At the end of the 19th Century, narrower apartment blocks without courtyards began to predominate over the courtyard type, though the latter remained common until the Great Ekuosian War. Apartment blocks also increased in height as elevators became more common. Buildings typically maintained the general form of earlier vernacular architecture, with an open ground floor, relatively blank surfaces, and frequent balconies. However, the visual language was increasingly modernist, especially in the postwar period; arches were largely abandoned, flat rooves became the norm, and there was little or no ornament. Newer buildings instead derived their visual interest from a more complex arrangement of masses and spaces, and often featured recessed ground floors and balconies, projecting awnings and brise soleils, and breezeblock screens. Changes in material were often used for visual accents, and glass curtain walls also became common, especially in recessed spaces. High-rise residential and commercial buildings also emerged during the post-war period, particularly in Eyadhan and Yazurum; unlike regular apartment blocks, these were more purely modernist and had little continuity with earlier urban architecture.

Vernacular Architecture

As a result of close relations between the elites of various cities, elite Algazi architecture has historically been fairly consistent geographically; vernacular architecture, by contrast, is characterized by extensive regional variation, especially in rural areas.

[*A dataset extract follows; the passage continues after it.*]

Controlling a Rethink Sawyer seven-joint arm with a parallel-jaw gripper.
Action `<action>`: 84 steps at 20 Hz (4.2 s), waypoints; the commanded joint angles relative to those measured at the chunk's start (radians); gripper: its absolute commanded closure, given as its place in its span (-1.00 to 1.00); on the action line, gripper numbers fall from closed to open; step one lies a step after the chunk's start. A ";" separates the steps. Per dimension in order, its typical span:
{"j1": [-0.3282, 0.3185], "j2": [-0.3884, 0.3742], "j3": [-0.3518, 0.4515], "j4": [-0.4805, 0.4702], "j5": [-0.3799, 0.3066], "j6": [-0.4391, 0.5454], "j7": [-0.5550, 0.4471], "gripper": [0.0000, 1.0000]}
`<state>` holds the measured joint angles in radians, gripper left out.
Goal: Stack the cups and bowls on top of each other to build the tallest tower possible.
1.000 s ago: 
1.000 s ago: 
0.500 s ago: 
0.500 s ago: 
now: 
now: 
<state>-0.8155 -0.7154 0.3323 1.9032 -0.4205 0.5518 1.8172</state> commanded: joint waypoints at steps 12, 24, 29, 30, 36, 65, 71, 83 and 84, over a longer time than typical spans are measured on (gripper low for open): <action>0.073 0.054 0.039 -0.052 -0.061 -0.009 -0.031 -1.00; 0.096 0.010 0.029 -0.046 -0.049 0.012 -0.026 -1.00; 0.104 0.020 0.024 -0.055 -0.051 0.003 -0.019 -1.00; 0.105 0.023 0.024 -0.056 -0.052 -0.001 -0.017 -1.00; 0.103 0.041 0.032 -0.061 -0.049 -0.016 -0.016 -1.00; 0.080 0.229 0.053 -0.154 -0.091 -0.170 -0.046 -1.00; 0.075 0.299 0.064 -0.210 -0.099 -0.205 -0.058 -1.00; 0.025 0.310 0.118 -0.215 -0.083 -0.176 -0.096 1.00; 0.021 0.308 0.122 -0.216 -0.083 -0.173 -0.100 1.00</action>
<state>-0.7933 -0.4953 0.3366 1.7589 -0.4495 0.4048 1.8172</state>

This variety reflects not only local climate and materials, but also the historic and present-day ethnic makeup or a region, degrees of contact with foreign cultures, and differences in economy and lifestyle. For example, buildings in the (Koklates? confirm) Mountains, the central desert plateau, and the northern Algazi Union all feature thick walls and minimal openings to provide insulation. The similarities end there, however. In the mountains, buildings are built of stone, are typically two stories in height, feature sloped rooves to keep off snow, and are clustered closely together in villages for better insulation and to avoid using precious arable land. Buildings in the plateau, meanwhile, are low-slung, with porches and awnings to provide shade; houses are typically housed in small compounds with barns and areas for livestock, leading to spread-out settlements. In the north, by contrast, rural areas are larely populated by Azri, who maintain their own architectural traditions.